Humankind has not woven the web of life. We are but one thread within it. Whatever we do to the web, we do to ourselves. All things are bound together. All things connect
Chief Seattle
Community is the only heaven we can reasonably look forward to, the only real and substantial salvation.
Harry Howells Horton
As the reality of the Unwanted Rematch sinks in, it is tempting for those who style themselves liberals to put everything else on the back burner, in order to march to battle against the Mango Mussolini. After all, we must save the US from the howling gales of fascism once again, all other priorities be damned (for now).
But as obvious as this seems, our fight is not actually with Trump himself, or even with Trumpists in general. As mentioned in an earlier post, it is a mistake to view supporters of the former President as cultists, a popular liberal trope. Rather, we’re talking about a much deeper issue, one of identity formation and community maintenance through dualistic antagonism. We are in a situation where tens of millions of Americans now view reality completely through the lens of conflict only, with all aspects of life (political, economic, cultural, moral) slotted into that framework.
Now, conflict with ‘out-groups’ is an ancient and powerful way to form identity and solidify community bonds. Our social primate and tribal heritages have baked small-scale insularity and suspicion of outsiders into our brains and DNA. It is the easy, natural, short-cut way to be a human being existing in a group. But like many things (sugar, fat, substantial leisure-time), what was once functional in low-density, forager-hunter settings becomes toxic in modern civilization. In giant industrial nation-states, where people are intimately linked in sprawling, far-flung economic relationships with strangers by design and necessity, our primordial distrust of others can easily become unmoored from practical utility, and then leveraged by the powerful to their own benefit. Liberalism has been dragged into this conflict motif, with the resulting weirdness of an intolerance for those not seen as tolerant as you are.

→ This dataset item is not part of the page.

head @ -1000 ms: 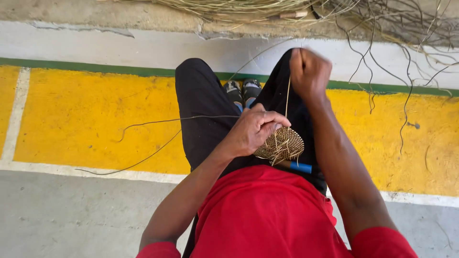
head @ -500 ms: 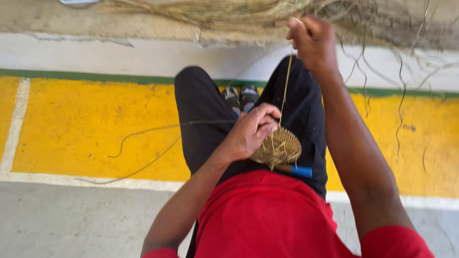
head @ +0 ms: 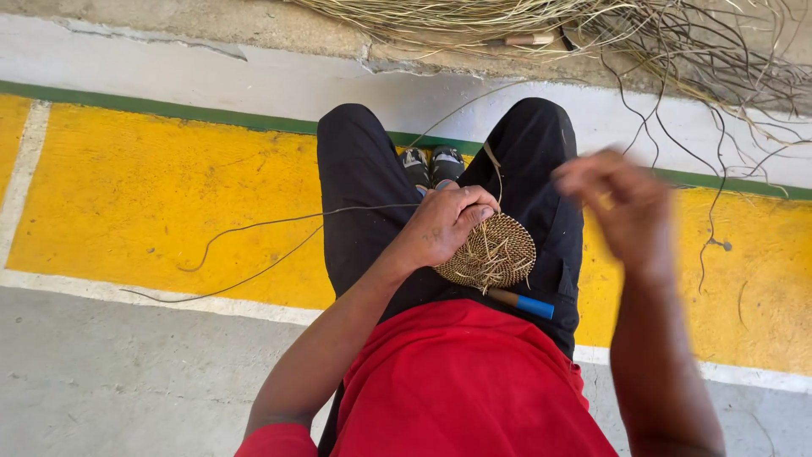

As capitalism has fractured American society, polarization has reconstituted community into quasi-real, mostly virtual formats, where people intensely engage their new enemies in largely symbolic arenas (social media, elections, strategic protests and counter-protests at select, high-profile events). We are living in this bizarre kabuki playing field of national culture, where we let polarization and conflict drive and filter everything that happens: wars, inflation, politics, education, immigration, bathroom signs. How can we combat this drift towards antagonistic dualism? What is driving it?
Alone
The average household size in the United States is now 2.5. Around 30% of households are just single individuals. Typical job turnover rate is roughly four years. While most Americans still live relatively near to where they grew up, around 2.5% of the population moves out of state each year. The average person moves 12 times in their lifetime, and the mover rate is 9% a year.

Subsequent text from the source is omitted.